Figure 1.7 – Azure Databricks workspace

Figure 1.7 – Azure Databricks workspace

Now that we have a workspace up and running, let's explore how we can apply it to different concepts.

Core Databricks concepts

The Databricks workspace menu is displayed on the left pane. We can configure the menu based on our workloads, Data Science and Engineering or Machine Learning. Let's start with the former. We will learn more about the ML functionalities in Chapter 3, Learning about Machine Learning and Graph Processing with Databricks. The menu consists of the following:

  • Workspace: A repository with a folder-like structure that contains all the Azure Databricks assets. These assets include the following:
    • Notebooks: An interface that holds code, visualizations, and markdown text. Notebooks can also be imported and exported from the Databricks workspace.
    • Library: A package of commands made available to a notebook or a Databricks job.
    • Dashboard: A structured representation of the selective visualizations used in a notebook.
    • Folder: A logical grouping of related assets in the workspace.
  • Repos: This provides integration with Git providers such as GitHub, Bitbucket, GitLab, and Azure DevOps.
  • Recents: Displays the most recently used notebooks in the Databricks workspace.
  • Search: The search bar helps us to find assets in the workspace.
  • Data: This is the data management tab that is built on top of a Hive metastore. Here, we can find all the Hive tables registered in the workspace. The Hive metastore stores all the metadata information, such as column details, storage path, and partitions, but not the actual data that resides in a cloud storage location. The tables are queried using Apache Spark APIs including Python, Scala, R, and SQL. Like any data warehouse, we need to create a database and then register the Hive tables.
  • Compute: This is where we interact with the Spark cluster. It is further divided into three categories:
    • All-Purpose Clusters: These are used to run Databricks notebooks and jobs. An all-purpose cluster can also be shared among users in the workspace. You can manually terminate or restart an all-purpose cluster.
    • Job Clusters: These are created by the Azure Databricks job scheduler when a new job is created. Once the job is complete, it is automatically terminated. It is not possible to restart a job cluster.
    • Pools: A pool is a set of idle node instances that help reduce cluster start up and autoscaling times. When a cluster is attached to a pool, it acquires the driver and worker instances from within the pool.
Figure 1.8 – Clusters in Azure Databricks

Figure 1.8 – Clusters in Azure Databricks

  • Jobs: A job is a mechanism that helps to schedule notebooks for creating data pipelines.

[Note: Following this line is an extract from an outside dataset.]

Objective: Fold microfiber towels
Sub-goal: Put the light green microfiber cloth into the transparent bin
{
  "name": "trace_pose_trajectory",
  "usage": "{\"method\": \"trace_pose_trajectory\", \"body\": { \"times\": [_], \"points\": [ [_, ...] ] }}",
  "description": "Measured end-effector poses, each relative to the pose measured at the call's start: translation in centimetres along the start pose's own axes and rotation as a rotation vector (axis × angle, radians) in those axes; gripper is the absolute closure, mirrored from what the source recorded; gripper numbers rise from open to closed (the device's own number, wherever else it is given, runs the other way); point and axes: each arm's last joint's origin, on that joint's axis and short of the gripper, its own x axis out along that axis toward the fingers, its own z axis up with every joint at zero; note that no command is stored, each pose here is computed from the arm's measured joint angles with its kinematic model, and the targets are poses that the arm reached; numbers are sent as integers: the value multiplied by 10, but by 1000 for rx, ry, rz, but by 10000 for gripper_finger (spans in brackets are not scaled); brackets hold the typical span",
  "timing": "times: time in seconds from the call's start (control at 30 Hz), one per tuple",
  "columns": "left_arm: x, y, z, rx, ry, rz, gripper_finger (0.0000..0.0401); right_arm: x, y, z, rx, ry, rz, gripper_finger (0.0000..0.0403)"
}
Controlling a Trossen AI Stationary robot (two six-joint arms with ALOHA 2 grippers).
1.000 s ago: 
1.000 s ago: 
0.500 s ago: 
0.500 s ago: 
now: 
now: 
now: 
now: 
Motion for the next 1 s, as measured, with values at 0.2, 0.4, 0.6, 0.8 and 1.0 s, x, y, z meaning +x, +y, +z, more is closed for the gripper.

Now that we have an understanding of the core concepts of Databricks, let's create our first Spark cluster!

Creating a Spark cluster

It is time to create our first cluster! In the following steps, we will create an all-purpose cluster and later attach it to a notebook. We will be discussing cluster configurations in detail in Chapter 4, Managing Spark Clusters:

  1. Select the Clusters tab and click on Create Cluster. Give an appropriate name to the cluster.
  2. Set Cluster Mode to Standard. Standard cluster mode is ideal when there is a single user for the cluster. High Concurrency mode is recommended for concurrent users, but it does not support Scala. A Single Node cluster has no worker nodes and is only suitable for small data volumes.
  3. Leave the Pool option as None and Databricks Runtime Version as the default value. The Databricks runtime version decides the Spark version and configurations for the cluster.
  4. For Autopilot Options, disable the Enable autoscaling checkbox. Autoscaling helps the cluster to automatically scale between the maximum and minimum number of worker nodes. In the second autopilot option, replace 120 with 030 to terminate the cluster after 30 minutes of inactivity.
  5. We can leave the Worker Type and Driver Type options as their default values. Set the number of workers to 01. Keep the Spot instances checkbox disabled. When enabled, the cluster uses Azure Spot VMs to save costs.
  6. Click on Create Cluster.
Figure 1.9 – Initializing a Databricks cluster

Figure 1.9 – Initializing a Databricks cluster

With the Spark cluster initialized, let's create our first Databricks notebook!

Databricks notebooks

Now we'll create our first Databricks notebook. On the left pane menu, click on Create and select Notebook. Give a suitable name to the notebook, keep the Default Language option as Python, set Cluster, and click on Create.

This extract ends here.